▸ EXERCISE PROMPT: Using the data that follows, return exactly the lines from the one that contains "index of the" through the one that contains "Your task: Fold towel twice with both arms", ends included.

▸ DATA:
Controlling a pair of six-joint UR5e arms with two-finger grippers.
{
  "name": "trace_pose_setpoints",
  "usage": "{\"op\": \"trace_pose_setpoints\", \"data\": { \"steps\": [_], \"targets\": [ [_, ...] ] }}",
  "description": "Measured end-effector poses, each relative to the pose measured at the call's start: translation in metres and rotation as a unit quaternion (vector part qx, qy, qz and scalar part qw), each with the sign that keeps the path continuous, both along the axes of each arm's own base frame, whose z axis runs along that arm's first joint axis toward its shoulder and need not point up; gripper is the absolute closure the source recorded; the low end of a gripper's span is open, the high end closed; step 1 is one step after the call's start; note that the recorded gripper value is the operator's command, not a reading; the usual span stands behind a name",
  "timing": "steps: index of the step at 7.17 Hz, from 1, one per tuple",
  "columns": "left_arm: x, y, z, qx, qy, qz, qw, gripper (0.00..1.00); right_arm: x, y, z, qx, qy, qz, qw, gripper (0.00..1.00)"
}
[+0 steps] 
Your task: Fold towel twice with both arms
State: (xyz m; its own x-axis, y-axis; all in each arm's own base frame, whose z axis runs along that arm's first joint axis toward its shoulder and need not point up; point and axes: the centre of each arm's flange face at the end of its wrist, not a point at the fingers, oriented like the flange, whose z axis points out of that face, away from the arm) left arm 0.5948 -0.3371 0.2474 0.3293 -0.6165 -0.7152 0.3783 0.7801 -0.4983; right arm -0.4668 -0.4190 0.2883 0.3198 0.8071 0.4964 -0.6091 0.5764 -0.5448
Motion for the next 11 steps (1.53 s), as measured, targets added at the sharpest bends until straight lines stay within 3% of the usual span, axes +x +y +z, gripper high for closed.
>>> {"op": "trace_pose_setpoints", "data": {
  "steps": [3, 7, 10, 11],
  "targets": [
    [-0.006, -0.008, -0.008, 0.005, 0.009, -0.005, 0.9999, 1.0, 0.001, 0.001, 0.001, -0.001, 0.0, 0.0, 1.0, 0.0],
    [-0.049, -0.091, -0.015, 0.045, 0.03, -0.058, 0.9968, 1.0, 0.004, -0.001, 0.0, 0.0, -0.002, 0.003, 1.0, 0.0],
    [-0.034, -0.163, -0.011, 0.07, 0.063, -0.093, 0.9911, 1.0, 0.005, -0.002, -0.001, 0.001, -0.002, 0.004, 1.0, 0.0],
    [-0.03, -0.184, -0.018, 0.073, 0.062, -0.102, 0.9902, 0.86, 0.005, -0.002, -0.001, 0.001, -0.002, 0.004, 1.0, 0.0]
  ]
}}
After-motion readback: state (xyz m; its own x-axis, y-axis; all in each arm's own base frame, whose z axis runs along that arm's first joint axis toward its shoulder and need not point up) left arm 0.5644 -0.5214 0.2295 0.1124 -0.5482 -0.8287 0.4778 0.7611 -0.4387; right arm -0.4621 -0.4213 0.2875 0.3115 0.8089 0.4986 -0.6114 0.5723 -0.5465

▸ OUTPUT:
  "timing": "steps: index of the step at 7.17 Hz, from 1, one per tuple",
  "columns": "left_arm: x, y, z, qx, qy, qz, qw, gripper (0.00..1.00); right_arm: x, y, z, qx, qy, qz, qw, gripper (0.00..1.00)"
}
[+0 steps] 
Your task: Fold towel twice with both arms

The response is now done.